PSG baru saja menyudahi laga penuh momentum di Allianz Arena, Munich, Jerman, kontra Inter Milan pada Minggu (1/6) dini hari WIB.
PSG berhasil meraih kemenangan dengan skor telak 5-0 tanpa balas. Lima gol itu dicetak Achraf Hakimi, brace Desire Doue, Khvicha Kvaratskhelia dan Sanny Mayulu.
Pencapain itu melengkapi kesuksesan PSG di kompetisi domestik, dimana Les Parisiens meraih treble winners musim ini. Sebelumnya, skuad asuhan Luis Enrique lebih dulu merangkul trofi juara Ligue 1 dan Coupe de France.
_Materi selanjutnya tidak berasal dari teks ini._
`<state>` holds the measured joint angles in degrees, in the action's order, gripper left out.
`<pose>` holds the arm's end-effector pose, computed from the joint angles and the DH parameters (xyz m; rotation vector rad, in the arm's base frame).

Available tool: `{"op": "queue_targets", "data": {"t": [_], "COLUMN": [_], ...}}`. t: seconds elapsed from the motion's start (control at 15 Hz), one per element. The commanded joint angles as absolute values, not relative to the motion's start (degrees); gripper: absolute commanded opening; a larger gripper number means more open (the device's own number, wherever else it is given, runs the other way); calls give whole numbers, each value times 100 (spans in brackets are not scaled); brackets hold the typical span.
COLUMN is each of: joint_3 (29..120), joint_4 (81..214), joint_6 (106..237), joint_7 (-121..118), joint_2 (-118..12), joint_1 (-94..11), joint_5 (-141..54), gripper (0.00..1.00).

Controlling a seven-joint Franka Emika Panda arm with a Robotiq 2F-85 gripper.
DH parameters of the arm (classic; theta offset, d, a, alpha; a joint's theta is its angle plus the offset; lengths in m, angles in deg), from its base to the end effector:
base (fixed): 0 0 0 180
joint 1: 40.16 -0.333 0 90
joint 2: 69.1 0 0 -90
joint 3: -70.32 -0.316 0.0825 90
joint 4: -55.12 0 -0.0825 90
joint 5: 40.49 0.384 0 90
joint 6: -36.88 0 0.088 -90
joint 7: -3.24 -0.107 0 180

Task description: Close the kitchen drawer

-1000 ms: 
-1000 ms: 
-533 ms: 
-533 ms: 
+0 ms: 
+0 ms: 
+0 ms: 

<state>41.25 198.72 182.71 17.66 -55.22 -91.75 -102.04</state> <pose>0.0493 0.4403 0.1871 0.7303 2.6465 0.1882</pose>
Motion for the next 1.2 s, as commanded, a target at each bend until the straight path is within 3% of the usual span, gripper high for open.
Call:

Kisah manis PSG di Liga Champions itu tentu didapat dengan melewati jalan yang sangat terjal. Les Parisiens bahkan nyaris tersingkir sejak fase liga bergulir.
PSG dengan segala pemain terbaiknya, terseok-seok di posisi 25 klasemen dengan hanya meraih sekali kemenangan dalam lima pertandingan.
PSG kemudian bangkit di fase kritis, Les Parisiens sukses menang atas Salzburg, Manchester City dan Stuttgart, sehingga harus melalui babak playoff 16 besar.
Pada fase tersebut, PSG beruntung karena mendapat lawan yang mudah yakni Brest. Namun ujian sesungguhnya terjadi di perempat final, dimana mereka berhadapan dengan Liverpool.
Bahkan, PSG sukses menyingkirkan klub yang sebelumnya gagal mereka kalahkan saat fase liga, yakni Arsenal. Les Parisiens menuju final dengan modal yang sangat baik, karena susah payah menyingkirkan The Gunners di semifinal.
Hingga pada akhirnya PSG melumat Inter Milan di final dengan skor 5-0 tanpa balas.
“Ada segalanya dalam air mata ini, musim berat dimana kami hampir tersingkir dari Liga Champions, kalah 0-2 dari Manchester City di kandang dan bereaksi,” ungkap kiper andalan PSG Gianluigi Donnarumma, seperti dikutip Holopis.com dari Sky Sport Italia.
“Itu lah saat kebangkitan kami dimulai, dan sekarang kami akan menikmati setiap momen, karena ini musim yang luar biasa,” imbuhnya.
Sebagai informasi tambahan, trofi Liga Champions ini jadi gelar perdana PSG di kompetisi Si Kuping Besar.